Discussion and conclusions

In this paper, we proposed a framework for studying historical newsreels specifically and audiovisual news more generally in large quantities, while simultaneously maintaining an understanding of the multimodality and complexity of audiovisual data and the relational way of meaning-making associated with them. Analysing newsreels using long-term and large-scale data is beneficial for our understanding of societies in question of the global information landscape, its geographical differences, and the generic features of news content. As our case study on worldviews in the News of the Day newsreel series produced weekly in the Soviet Union during 1944–1992 has demonstrated, combining different dimensions of quantitative analysis together with qualitative enquiry, helps to understand newsreel contents in a long continuum and in a more nuanced way than previously achieved. Quantitative visualisations driven by computational analysis methods help to contextualise smaller-scale qualitative analysis, simultaneously as qualitative analysis allows to explain the detected long-term changes and their nuances. Acknowledging the complexity of the data, i.e. that new quality emerges from large quantities of data, allows for a better-rounded understanding of audiovisual culture. Necessitating a range of co-authors, our approach makes an argument for multidisciplinary research and advocates studying culture by combining different methods and approaches.

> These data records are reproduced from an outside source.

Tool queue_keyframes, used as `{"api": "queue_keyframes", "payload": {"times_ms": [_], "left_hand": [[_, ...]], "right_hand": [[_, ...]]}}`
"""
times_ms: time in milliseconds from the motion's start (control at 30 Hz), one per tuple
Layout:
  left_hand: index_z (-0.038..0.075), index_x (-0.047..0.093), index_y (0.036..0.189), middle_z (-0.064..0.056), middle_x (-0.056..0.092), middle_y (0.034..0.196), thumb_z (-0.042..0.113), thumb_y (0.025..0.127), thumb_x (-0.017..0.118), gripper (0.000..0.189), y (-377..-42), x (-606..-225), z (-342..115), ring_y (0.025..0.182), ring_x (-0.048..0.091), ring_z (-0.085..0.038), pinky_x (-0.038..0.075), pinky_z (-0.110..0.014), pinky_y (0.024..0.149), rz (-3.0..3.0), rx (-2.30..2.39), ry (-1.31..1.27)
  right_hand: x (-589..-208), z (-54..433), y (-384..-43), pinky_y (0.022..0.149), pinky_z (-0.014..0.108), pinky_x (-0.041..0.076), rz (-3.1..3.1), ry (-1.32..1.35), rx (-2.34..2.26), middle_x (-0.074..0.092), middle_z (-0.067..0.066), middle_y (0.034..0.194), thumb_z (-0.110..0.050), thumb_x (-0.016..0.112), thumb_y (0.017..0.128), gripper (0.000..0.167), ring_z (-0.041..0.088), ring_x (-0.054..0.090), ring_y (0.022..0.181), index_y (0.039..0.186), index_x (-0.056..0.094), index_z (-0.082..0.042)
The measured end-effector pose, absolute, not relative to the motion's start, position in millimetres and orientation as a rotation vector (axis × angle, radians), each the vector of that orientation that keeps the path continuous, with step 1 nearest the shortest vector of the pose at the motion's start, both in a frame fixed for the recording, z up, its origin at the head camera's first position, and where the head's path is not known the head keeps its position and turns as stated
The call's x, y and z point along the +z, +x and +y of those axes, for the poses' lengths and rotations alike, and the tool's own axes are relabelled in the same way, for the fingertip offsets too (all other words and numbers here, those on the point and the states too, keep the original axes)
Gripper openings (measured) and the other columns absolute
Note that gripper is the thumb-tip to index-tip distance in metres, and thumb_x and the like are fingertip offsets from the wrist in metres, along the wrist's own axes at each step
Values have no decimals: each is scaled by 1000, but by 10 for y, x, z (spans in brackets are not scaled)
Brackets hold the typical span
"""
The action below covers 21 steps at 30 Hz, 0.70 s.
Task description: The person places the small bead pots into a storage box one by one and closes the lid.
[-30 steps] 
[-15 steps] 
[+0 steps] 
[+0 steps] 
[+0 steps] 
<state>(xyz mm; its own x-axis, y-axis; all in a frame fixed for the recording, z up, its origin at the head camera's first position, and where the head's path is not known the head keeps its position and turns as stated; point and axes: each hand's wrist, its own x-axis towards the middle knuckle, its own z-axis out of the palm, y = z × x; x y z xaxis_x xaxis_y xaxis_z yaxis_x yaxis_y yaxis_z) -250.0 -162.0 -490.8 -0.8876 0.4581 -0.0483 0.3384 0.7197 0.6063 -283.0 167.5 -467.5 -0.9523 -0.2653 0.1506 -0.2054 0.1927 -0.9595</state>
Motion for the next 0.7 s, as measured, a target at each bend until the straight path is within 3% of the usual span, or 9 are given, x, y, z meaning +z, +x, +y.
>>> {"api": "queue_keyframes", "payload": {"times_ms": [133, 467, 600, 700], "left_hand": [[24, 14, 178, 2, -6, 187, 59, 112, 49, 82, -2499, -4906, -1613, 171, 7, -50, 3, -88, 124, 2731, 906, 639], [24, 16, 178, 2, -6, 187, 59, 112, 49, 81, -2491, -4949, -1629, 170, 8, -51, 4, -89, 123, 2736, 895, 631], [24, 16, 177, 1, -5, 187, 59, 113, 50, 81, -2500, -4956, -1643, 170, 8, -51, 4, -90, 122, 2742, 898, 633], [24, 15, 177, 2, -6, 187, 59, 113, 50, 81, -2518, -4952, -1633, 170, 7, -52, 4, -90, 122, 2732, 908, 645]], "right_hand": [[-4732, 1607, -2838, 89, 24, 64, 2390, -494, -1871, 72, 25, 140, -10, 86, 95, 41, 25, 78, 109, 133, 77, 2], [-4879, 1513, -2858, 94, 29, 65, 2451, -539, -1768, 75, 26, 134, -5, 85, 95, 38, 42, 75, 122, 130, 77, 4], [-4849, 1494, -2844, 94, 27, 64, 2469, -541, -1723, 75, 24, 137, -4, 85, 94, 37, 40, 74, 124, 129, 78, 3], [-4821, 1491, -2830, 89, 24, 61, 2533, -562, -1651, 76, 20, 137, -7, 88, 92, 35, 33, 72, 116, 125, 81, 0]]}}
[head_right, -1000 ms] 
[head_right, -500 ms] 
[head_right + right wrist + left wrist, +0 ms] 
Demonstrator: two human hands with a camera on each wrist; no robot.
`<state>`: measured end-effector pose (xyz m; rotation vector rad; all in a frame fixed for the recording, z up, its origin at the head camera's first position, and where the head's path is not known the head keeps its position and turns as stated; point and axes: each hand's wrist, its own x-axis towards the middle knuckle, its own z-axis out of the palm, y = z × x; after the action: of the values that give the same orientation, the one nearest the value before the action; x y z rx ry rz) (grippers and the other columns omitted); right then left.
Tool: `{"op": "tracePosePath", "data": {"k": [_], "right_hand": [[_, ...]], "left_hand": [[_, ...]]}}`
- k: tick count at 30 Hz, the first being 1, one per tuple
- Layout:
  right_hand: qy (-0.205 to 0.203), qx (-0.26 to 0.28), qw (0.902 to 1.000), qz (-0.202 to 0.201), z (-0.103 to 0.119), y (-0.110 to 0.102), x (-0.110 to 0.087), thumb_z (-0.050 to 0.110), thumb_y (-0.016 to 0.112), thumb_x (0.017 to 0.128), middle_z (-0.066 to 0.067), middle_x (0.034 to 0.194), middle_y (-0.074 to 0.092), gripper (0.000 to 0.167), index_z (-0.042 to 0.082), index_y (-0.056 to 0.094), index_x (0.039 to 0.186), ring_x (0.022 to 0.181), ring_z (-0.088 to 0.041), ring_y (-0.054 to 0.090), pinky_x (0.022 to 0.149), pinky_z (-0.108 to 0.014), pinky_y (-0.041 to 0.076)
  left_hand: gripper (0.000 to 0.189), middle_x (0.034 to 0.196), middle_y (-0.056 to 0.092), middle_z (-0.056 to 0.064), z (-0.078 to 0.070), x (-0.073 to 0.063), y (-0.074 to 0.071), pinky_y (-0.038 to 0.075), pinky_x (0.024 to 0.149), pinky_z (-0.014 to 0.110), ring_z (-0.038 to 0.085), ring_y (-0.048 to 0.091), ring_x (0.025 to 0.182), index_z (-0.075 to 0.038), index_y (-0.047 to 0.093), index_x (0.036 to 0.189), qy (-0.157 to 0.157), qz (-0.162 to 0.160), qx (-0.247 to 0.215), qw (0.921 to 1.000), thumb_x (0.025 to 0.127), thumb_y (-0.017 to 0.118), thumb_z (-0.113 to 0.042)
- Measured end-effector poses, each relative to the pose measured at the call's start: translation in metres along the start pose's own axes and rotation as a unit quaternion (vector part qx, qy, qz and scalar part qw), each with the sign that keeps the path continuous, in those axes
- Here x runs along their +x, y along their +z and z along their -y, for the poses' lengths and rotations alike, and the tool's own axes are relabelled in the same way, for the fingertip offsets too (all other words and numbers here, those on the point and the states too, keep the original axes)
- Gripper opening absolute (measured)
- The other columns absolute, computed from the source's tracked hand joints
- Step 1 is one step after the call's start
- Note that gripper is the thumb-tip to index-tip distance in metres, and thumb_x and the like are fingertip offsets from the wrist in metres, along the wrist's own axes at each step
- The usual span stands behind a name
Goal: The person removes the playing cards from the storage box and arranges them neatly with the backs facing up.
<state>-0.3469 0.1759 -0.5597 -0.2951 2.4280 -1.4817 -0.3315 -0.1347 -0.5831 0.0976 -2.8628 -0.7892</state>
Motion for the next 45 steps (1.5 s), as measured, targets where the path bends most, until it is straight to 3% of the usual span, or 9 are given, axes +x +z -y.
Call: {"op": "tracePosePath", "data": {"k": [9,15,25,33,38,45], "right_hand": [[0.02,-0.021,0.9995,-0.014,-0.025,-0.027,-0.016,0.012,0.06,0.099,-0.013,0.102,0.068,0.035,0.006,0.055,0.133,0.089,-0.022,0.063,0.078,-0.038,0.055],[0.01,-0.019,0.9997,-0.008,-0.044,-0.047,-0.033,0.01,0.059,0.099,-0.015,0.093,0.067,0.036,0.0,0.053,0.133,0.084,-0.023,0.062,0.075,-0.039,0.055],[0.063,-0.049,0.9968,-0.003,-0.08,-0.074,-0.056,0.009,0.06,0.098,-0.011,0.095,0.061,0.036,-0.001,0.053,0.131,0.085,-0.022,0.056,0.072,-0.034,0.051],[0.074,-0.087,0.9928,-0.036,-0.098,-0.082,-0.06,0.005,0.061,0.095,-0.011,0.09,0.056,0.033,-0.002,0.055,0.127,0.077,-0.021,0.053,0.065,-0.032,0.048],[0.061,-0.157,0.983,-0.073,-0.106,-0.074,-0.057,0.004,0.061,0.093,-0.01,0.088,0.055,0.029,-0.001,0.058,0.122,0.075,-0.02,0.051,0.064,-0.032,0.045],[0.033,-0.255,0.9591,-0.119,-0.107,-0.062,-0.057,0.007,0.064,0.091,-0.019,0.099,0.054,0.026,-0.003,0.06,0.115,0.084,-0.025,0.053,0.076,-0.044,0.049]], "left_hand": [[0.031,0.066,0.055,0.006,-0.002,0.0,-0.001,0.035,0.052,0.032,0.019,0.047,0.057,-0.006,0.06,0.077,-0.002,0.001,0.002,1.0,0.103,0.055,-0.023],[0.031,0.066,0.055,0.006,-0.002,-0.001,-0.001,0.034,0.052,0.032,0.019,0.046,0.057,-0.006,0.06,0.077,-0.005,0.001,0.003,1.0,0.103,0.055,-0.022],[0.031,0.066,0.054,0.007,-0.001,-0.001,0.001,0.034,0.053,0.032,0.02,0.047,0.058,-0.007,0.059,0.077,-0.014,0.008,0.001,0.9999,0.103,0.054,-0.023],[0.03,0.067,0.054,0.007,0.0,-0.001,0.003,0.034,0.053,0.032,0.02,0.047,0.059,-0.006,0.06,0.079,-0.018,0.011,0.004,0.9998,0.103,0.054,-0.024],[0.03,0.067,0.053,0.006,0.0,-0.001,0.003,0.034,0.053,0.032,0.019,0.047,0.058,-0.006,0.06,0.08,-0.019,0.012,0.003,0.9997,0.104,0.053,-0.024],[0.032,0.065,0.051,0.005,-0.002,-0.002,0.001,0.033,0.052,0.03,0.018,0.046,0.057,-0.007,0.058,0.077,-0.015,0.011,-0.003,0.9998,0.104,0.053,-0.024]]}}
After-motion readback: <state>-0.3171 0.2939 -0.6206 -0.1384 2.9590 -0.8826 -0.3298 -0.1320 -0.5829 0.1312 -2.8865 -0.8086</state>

The outlined framework is the first attempt to combine the different disciplinary approaches into a comprehensive study of newsreels. Weaknesses in our proposition may of course become apparent when applying it in a variety of studies, yet we argue that this too will necessitate similar multidisciplinary expertise, collaboration, and negotiation. The case study we have presented here provides a brief glimpse into the application of the framework. One limitation of our approach is that while it selects dimensions of analysis intuitively, yet based on expertise of the crowd of co-authors, it does not explore in detail the selection of analysis methods. This will be further explored in the future. In our case study, we have focused on preliminary exploratory enquiry and less on confirmatory analysis or hypothesis testing. Examining the different ways to compare a variety of datasets, coming from different sources, has not been touched upon in this article, and should be further studied to enhance transnational approaches to the study of newsreels. This article has proposed a methodological solution for studying audiovisual news, while the questions of copyright and access to comprehensive collections of audiovisual data and corresponding metadata continue to be major obstacles to further development of this field (Arnold et al., 2021). A further potential hurdle in scaling the approach is the necessity of access to high-performance computation infrastructure for the effective processing of large-scale audiovisual data. In sum, however, with this framework, we hope to open a discussion on how to best study audiovisual news in long-term and large-scale data.